Your answer must repeat the full listing, line for line.
BEGIN Source material
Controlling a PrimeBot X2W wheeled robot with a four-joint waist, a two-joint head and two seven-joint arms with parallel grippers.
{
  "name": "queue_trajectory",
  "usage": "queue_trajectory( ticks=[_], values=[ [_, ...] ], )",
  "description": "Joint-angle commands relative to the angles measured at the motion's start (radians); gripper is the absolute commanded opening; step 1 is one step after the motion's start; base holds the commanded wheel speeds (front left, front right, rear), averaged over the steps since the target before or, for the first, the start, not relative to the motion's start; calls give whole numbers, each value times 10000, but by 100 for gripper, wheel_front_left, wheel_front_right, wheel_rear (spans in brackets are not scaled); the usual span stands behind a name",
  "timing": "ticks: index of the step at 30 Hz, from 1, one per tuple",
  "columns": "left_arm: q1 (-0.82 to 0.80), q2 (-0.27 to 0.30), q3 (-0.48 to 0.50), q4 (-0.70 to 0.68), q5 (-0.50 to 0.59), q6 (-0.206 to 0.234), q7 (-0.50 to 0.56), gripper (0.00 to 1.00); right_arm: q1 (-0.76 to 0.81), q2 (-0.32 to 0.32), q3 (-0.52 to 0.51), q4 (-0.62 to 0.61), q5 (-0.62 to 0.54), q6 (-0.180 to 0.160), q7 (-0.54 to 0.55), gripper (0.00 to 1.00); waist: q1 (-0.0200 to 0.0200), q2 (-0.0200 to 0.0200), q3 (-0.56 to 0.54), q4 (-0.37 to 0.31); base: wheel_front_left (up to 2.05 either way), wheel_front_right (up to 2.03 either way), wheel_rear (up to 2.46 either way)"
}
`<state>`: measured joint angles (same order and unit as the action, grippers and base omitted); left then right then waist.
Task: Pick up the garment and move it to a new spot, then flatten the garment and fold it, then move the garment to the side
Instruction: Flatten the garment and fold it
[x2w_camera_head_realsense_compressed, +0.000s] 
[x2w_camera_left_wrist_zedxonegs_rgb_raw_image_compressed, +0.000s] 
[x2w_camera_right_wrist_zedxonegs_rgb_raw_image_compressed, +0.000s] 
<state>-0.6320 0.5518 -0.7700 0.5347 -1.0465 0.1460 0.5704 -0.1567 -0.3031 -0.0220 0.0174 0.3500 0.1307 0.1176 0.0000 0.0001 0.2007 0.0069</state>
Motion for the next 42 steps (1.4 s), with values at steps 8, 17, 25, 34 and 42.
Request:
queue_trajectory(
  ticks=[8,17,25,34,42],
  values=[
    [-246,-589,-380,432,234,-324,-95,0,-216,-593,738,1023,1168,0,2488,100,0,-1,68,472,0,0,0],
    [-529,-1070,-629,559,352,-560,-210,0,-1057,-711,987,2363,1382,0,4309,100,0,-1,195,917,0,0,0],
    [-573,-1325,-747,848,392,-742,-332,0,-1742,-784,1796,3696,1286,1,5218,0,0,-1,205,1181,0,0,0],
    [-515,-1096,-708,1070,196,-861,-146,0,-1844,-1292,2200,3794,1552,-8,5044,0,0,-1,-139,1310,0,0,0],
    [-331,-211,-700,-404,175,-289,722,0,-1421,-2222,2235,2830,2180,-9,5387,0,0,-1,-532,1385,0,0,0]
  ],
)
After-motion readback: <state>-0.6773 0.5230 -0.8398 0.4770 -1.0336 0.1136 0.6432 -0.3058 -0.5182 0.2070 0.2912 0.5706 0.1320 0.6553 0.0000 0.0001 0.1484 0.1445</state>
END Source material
* [Written response]:
Controlling a PrimeBot X2W wheeled robot with a four-joint waist, a two-joint head and two seven-joint arms with parallel grippers.
{
  "name": "queue_trajectory",
  "usage": "queue_trajectory( ticks=[_], values=[ [_, ...] ], )",
  "description": "Joint-angle commands relative to the angles measured at the motion's start (radians); gripper is the absolute commanded opening; step 1 is one step after the motion's start; base holds the commanded wheel speeds (front left, front right, rear), averaged over the steps since the target before or, for the first, the start, not relative to the motion's start; calls give whole numbers, each value times 10000, but by 100 for gripper, wheel_front_left, wheel_front_right, wheel_rear (spans in brackets are not scaled); the usual span stands behind a name",
  "timing": "ticks: index of the step at 30 Hz, from 1, one per tuple",
  "columns": "left_arm: q1 (-0.82 to 0.80), q2 (-0.27 to 0.30), q3 (-0.48 to 0.50), q4 (-0.70 to 0.68), q5 (-0.50 to 0.59), q6 (-0.206 to 0.234), q7 (-0.50 to 0.56), gripper (0.00 to 1.00); right_arm: q1 (-0.76 to 0.81), q2 (-0.32 to 0.32), q3 (-0.52 to 0.51), q4 (-0.62 to 0.61), q5 (-0.62 to 0.54), q6 (-0.180 to 0.160), q7 (-0.54 to 0.55), gripper (0.00 to 1.00); waist: q1 (-0.0200 to 0.0200), q2 (-0.0200 to 0.0200), q3 (-0.56 to 0.54), q4 (-0.37 to 0.31); base: wheel_front_left (up to 2.05 either way), wheel_front_right (up to 2.03 either way), wheel_rear (up to 2.46 either way)"
}
`<state>`: measured joint angles (same order and unit as the action, grippers and base omitted); left then right then waist.
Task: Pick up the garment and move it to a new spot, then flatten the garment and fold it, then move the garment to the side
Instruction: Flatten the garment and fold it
[x2w_camera_head_realsense_compressed, +0.000s] 
[x2w_camera_left_wrist_zedxonegs_rgb_raw_image_compressed, +0.000s] 
[x2w_camera_right_wrist_zedxonegs_rgb_raw_image_compressed, +0.000s] 
<state>-0.6320 0.5518 -0.7700 0.5347 -1.0465 0.1460 0.5704 -0.1567 -0.3031 -0.0220 0.0174 0.3500 0.1307 0.1176 0.0000 0.0001 0.2007 0.0069</state>
Motion for the next 42 steps (1.4 s), with values at steps 8, 17, 25, 34 and 42.
Request:
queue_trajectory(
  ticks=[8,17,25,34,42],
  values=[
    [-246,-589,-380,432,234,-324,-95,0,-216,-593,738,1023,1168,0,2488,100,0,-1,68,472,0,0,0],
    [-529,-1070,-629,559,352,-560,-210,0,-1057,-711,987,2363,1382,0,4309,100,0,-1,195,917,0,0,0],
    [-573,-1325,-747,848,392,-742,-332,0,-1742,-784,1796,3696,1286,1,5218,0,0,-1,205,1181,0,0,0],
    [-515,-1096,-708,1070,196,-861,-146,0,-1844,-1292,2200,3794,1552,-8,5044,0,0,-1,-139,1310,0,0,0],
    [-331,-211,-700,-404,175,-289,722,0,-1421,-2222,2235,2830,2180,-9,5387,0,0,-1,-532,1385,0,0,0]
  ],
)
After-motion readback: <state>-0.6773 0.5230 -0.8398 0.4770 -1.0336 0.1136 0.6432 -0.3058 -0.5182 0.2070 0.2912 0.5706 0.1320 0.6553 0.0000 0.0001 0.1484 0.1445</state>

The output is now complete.